**RECORDED INFORMATION**
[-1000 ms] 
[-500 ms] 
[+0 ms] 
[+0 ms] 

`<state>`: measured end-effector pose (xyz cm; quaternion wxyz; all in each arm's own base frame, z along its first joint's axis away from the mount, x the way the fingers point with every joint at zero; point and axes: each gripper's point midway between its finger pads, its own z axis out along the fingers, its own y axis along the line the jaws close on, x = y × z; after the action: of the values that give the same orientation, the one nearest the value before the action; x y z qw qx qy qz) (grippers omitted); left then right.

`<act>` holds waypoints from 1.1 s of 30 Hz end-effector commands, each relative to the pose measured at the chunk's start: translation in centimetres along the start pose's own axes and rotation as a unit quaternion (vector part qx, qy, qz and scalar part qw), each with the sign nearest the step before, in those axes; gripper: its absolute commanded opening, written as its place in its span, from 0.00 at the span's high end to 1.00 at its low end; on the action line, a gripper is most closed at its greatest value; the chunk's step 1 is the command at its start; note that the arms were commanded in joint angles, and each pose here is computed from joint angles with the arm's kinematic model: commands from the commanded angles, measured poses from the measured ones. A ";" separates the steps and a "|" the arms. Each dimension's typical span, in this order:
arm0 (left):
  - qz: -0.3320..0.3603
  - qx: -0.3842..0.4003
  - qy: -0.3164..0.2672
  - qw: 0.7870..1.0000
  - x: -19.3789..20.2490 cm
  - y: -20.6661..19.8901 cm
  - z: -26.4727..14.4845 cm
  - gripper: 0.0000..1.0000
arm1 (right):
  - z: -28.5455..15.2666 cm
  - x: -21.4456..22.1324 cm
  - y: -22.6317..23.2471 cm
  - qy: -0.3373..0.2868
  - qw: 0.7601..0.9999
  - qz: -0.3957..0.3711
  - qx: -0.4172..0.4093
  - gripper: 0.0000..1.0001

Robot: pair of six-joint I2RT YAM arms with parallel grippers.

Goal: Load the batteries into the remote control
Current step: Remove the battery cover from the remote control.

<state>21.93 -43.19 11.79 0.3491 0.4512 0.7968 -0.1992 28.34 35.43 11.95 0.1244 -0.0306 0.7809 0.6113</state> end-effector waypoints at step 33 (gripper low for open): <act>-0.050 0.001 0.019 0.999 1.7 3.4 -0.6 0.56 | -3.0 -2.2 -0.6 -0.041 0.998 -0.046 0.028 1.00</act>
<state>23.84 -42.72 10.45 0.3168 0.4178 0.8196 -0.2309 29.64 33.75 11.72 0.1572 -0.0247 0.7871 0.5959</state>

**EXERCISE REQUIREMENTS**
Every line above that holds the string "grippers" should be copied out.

**PROBLEM SOLUTION**
`<state>`: measured end-effector pose (xyz cm; quaternion wxyz; all in each arm's own base frame, z along its first joint's axis away from the mount, x the way the fingers point with every joint at zero; point and axes: each gripper's point midway between its finger pads, its own z axis out along the fingers, its own y axis along the line the jaws close on, x = y × z; after the action: of the values that give the same orientation, the one nearest the value before the action; x y z qw qx qy qz) (grippers omitted); left then right.
Robot: pair of six-joint I2RT YAM arms with parallel grippers.

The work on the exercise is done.